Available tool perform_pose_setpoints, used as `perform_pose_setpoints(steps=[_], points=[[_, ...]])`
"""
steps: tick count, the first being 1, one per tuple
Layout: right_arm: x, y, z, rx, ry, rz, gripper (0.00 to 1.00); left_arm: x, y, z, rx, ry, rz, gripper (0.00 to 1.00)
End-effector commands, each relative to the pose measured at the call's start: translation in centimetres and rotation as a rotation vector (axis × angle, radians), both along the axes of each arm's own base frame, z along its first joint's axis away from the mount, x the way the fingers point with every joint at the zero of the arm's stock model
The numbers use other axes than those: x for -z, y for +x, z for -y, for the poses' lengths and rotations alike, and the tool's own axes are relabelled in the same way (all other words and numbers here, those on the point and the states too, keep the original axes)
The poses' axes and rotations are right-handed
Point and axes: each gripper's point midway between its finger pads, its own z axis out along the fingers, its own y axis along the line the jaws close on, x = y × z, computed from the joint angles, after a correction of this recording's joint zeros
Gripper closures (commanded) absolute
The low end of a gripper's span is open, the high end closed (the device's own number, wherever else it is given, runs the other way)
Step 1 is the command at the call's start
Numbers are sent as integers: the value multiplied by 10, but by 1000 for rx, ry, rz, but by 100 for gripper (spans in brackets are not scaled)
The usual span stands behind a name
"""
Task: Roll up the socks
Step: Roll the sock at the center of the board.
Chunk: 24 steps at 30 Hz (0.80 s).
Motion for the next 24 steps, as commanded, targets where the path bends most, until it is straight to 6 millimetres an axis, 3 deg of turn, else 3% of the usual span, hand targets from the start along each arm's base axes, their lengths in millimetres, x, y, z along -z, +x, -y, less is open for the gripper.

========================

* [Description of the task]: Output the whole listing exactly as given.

* [Response for this exercise]:
Available tool perform_pose_setpoints, used as `perform_pose_setpoints(steps=[_], points=[[_, ...]])`
"""
steps: tick count, the first being 1, one per tuple
Layout: right_arm: x, y, z, rx, ry, rz, gripper (0.00 to 1.00); left_arm: x, y, z, rx, ry, rz, gripper (0.00 to 1.00)
End-effector commands, each relative to the pose measured at the call's start: translation in centimetres and rotation as a rotation vector (axis × angle, radians), both along the axes of each arm's own base frame, z along its first joint's axis away from the mount, x the way the fingers point with every joint at the zero of the arm's stock model
The numbers use other axes than those: x for -z, y for +x, z for -y, for the poses' lengths and rotations alike, and the tool's own axes are relabelled in the same way (all other words and numbers here, those on the point and the states too, keep the original axes)
The poses' axes and rotations are right-handed
Point and axes: each gripper's point midway between its finger pads, its own z axis out along the fingers, its own y axis along the line the jaws close on, x = y × z, computed from the joint angles, after a correction of this recording's joint zeros
Gripper closures (commanded) absolute
The low end of a gripper's span is open, the high end closed (the device's own number, wherever else it is given, runs the other way)
Step 1 is the command at the call's start
Numbers are sent as integers: the value multiplied by 10, but by 1000 for rx, ry, rz, but by 100 for gripper (spans in brackets are not scaled)
The usual span stands behind a name
"""
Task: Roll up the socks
Step: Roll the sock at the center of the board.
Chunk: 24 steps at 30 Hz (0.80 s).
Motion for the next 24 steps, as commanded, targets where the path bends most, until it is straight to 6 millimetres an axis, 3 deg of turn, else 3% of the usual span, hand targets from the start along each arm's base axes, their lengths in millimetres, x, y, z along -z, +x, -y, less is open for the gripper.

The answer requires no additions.